Décidez ce que vous devez prouver
Une piste d'audit inviolable n'est utile que si elle répond aux questions que vous aurez plus tard : qui a fait quoi, quand, et qu'est‑ce qui a changé.
Commencez par les événements qui comptent pour votre activité. Les changements de données (création, mise à jour, suppression) sont la base, mais les enquêtes portent souvent aussi sur la sécurité et les accès : connexions, réinitialisations de mot de passe, changements de permissions et verrouillages de comptes.
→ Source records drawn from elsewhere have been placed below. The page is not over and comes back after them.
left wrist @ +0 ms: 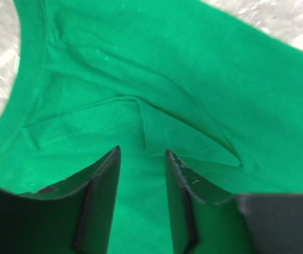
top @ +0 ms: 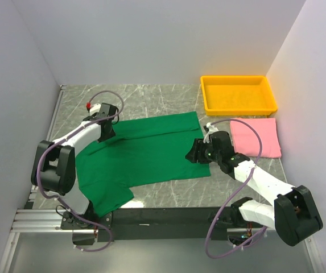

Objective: Fold and stack the t-shirts
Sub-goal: Fold the tshirt

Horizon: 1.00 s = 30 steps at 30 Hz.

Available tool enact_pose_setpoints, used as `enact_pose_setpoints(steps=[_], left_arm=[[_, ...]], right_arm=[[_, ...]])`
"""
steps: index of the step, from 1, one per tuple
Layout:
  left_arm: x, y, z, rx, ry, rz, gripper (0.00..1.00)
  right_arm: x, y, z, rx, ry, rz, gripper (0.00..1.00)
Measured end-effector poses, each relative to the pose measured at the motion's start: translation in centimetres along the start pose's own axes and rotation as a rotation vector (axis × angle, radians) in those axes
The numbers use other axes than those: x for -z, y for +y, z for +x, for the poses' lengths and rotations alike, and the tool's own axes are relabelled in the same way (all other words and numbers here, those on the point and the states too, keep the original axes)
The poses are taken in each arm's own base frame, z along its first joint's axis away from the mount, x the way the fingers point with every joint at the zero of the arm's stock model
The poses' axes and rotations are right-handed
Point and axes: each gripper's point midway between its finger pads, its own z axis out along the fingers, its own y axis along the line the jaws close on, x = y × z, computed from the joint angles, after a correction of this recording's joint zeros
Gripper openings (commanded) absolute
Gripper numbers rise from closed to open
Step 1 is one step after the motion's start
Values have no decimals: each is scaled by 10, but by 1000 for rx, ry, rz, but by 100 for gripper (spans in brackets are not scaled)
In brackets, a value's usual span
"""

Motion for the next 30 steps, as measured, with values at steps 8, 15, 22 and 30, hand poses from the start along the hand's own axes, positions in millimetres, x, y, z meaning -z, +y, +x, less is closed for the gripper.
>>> enact_pose_setpoints(steps=[8,15,22,30], left_arm=[[-17,8,21,111,59,19,36],[-20,-3,12,147,36,67,37],[-31,-5,19,152,59,64,36],[-33,-7,23,174,78,66,6]], right_arm=[[0,-1,1,0,2,1,57],[0,0,1,0,1,-4,57],[0,2,2,1,7,-15,57],[-3,0,6,-4,24,-12,57]])
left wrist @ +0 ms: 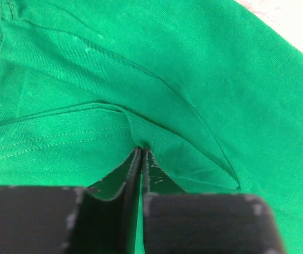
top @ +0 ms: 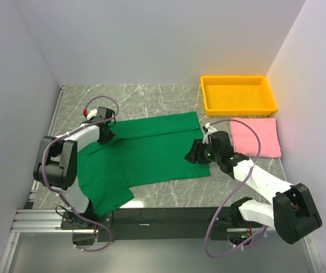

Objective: Fold and stack the t-shirts
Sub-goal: Fold the tshirt

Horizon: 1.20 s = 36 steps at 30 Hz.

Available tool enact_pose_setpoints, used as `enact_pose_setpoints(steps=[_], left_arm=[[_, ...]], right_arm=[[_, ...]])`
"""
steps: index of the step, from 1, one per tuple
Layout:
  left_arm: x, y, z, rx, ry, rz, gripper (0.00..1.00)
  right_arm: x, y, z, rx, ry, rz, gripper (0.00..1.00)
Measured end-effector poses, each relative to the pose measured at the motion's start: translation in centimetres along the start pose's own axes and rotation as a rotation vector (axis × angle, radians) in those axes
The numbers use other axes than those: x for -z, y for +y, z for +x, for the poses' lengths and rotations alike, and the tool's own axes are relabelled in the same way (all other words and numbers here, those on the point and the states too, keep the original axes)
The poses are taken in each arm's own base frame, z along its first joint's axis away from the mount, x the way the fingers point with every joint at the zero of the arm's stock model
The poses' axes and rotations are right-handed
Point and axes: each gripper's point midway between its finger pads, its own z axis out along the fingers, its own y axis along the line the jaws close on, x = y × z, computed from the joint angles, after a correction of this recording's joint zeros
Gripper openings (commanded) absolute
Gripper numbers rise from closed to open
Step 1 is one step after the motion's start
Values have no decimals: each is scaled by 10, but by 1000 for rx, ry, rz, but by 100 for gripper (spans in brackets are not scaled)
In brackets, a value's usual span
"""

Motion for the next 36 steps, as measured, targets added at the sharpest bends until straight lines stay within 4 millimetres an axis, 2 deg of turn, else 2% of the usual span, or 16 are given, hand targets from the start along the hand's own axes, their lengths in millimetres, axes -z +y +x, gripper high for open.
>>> enact_pose_setpoints(steps=[1,9,18,24,27,32,36], left_arm=[[1,0,0,3,2,2,1],[14,-1,8,42,34,47,1],[46,-18,20,103,82,152,8],[63,-35,45,108,142,212,13],[69,-38,62,103,177,228,19],[83,-36,86,99,220,253,38],[95,-30,81,111,186,262,48]], right_arm=[[0,0,0,0,1,0,57],[-2,-1,3,-3,12,3,57],[-2,-1,3,-3,12,2,57],[-2,-1,3,1,12,2,57],[-2,-1,3,1,12,2,57],[-2,-1,3,1,12,2,57],[-2,-1,3,2,13,1,57]])
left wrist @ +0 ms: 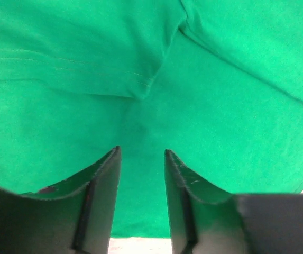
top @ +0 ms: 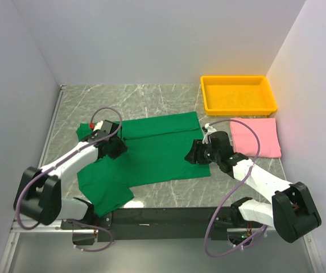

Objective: Fold and stack the t-shirts
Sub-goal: Fold the tshirt

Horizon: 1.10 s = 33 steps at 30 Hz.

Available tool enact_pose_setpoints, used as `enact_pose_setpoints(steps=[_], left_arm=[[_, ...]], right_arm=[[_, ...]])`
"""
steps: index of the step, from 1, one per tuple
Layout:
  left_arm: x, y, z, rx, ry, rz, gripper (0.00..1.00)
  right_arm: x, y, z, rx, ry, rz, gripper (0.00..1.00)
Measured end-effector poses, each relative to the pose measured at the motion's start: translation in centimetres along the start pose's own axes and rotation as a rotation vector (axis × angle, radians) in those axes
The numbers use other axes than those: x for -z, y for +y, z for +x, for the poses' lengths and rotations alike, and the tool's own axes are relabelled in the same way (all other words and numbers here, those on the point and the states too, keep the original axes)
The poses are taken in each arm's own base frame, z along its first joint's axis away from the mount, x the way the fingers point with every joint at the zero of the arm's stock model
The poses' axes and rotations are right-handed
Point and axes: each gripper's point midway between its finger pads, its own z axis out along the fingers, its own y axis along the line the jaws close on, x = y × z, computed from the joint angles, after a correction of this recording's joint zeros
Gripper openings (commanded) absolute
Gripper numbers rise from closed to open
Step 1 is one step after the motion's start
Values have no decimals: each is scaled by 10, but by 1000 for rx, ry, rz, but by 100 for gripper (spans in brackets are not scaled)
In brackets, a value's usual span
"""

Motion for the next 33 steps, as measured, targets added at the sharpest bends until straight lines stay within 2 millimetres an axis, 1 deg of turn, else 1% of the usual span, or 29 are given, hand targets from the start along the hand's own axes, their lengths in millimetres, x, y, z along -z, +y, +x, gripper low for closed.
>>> enact_pose_setpoints(steps=[2,5,7,9,11,13,15,19,22,25,28,33], left_arm=[[10,5,-10,13,-49,2,50],[20,20,-27,58,-112,-4,52],[22,42,-42,112,-163,-35,50],[22,67,-52,164,-196,-81,43],[20,93,-61,203,-229,-142,39],[17,110,-63,220,-238,-185,37],[15,121,-67,222,-242,-212,36],[8,131,-73,216,-240,-246,37],[0,141,-70,206,-212,-285,38],[-5,147,-69,205,-197,-305,39],[-8,149,-69,201,-188,-310,39],[-12,146,-69,191,-178,-301,38]], right_arm=[[0,0,0,0,0,-1,57],[0,1,0,0,2,-3,57],[0,1,1,0,4,-7,56],[0,2,1,0,5,-11,56],[0,2,1,0,7,-14,56],[0,3,1,0,8,-16,56],[0,3,1,0,9,-17,56],[0,4,2,0,10,-20,56],[0,4,2,0,10,-20,56],[0,4,2,0,10,-20,56],[1,4,2,0,11,-23,56],[1,4,2,0,11,-23,56]])
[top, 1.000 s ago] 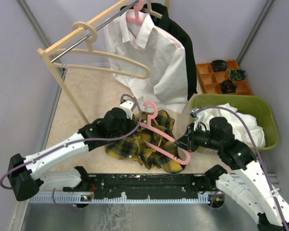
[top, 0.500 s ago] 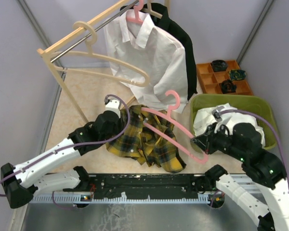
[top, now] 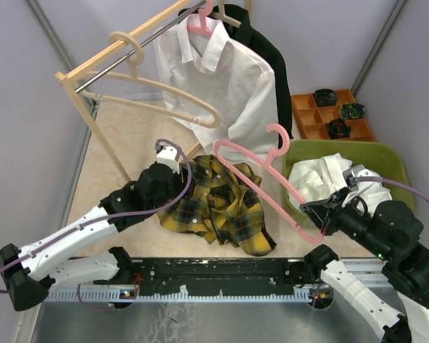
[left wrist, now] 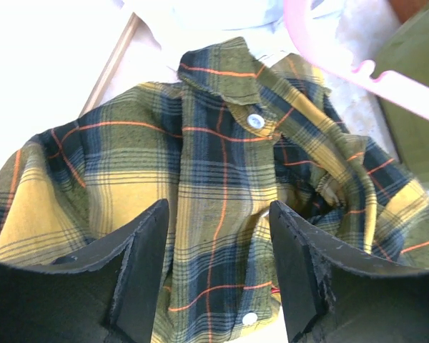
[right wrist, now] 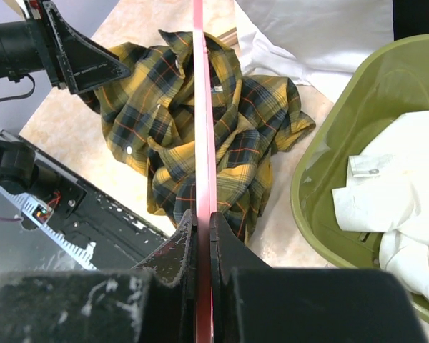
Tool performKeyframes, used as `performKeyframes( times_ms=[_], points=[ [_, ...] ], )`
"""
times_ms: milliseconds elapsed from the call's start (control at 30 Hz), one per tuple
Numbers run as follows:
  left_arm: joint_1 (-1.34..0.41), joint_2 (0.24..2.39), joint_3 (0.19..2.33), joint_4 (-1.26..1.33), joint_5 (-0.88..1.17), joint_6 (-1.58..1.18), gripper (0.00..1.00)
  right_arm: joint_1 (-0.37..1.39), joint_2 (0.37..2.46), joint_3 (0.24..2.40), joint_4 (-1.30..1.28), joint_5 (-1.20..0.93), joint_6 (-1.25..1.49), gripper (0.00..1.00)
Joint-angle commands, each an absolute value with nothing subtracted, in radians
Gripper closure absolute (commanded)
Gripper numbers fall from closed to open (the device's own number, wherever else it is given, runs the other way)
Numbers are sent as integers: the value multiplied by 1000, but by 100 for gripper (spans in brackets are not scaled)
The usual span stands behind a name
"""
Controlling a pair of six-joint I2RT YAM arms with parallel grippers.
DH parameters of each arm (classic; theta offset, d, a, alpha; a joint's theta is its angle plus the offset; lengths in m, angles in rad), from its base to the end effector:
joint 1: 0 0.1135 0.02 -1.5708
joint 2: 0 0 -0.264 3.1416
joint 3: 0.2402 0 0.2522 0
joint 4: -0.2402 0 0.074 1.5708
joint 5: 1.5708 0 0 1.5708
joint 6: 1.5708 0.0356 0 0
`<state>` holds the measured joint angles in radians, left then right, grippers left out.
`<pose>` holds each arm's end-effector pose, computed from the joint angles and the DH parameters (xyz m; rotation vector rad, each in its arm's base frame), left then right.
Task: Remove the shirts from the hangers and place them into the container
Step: Remove the shirt from the hanger, then place the hanger at the clothesline.
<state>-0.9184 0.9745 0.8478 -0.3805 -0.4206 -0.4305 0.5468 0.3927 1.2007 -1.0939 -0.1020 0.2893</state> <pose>0.1423 -0.1623 0.3088 0.2440 2.0402 -0.4091 0.0041 0.0067 0.4022 -0.3173 1.8834 0.6689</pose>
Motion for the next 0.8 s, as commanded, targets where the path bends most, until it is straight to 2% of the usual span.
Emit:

Si vous gérez des paiements, remboursements, crédits ou paiements, considérez les mouvements d'argent comme des événements de première classe, pas comme un simple effet secondaire d'une ligne mise à jour.
Ensuite, décidez ce qui rend un événement crédible. Les auditeurs attendent généralement un acteur (utilisateur ou service), un horodatage côté serveur, l'action effectuée et l'objet affecté. Pour les mises à jour, stockez les valeurs avant et après (ou au moins les champs sensibles), ainsi qu'un request id ou correlation id pour relier plusieurs petits changements de base de données à une seule action utilisateur.
Enfin, soyez explicite sur ce que « immuable » signifie dans votre système. La règle la plus simple : ne jamais mettre à jour ni supprimer les lignes d'audit, seulement insérer. Si quelque chose est faux, écrivez un nouvel événement qui corrige ou remplace l'ancien, et conservez l'original visible.
Construire une table d'audit append-only
Gardez les données d'audit séparées de vos tables normales. Un schéma dédié audit réduit les modifications accidentelles et facilite la gestion des permissions.
L'objectif est simple : on peut ajouter des lignes, mais jamais les modifier ni les supprimer. Dans PostgreSQL, vous l'imposez par les privilèges (qui peut faire quoi) et quelques garde‑fous dans la conception de la table.
Voici une table de départ pratique :
CREATE SCHEMA IF NOT EXISTS audit;
CREATE TABLE audit.events (
id bigserial PRIMARY KEY,
entity_type text NOT NULL,
entity_id text NOT NULL,
event_type text NOT NULL CHECK (event_type IN ('INSERT','UPDATE','DELETE')),
actor_id text,
occurred_at timestamptz NOT NULL DEFAULT now(),
request_id text,
before_data jsonb,
after_data jsonb,
notes text
);
Quelques champs sont particulièrement utiles lors des enquêtes :
occurred_atavecDEFAULT now()pour que le temps soit horodaté par la base, pas par le client.entity_typeetentity_idpour suivre un même enregistrement au fil des changements.request_idpour relier une action utilisateur à plusieurs lignes.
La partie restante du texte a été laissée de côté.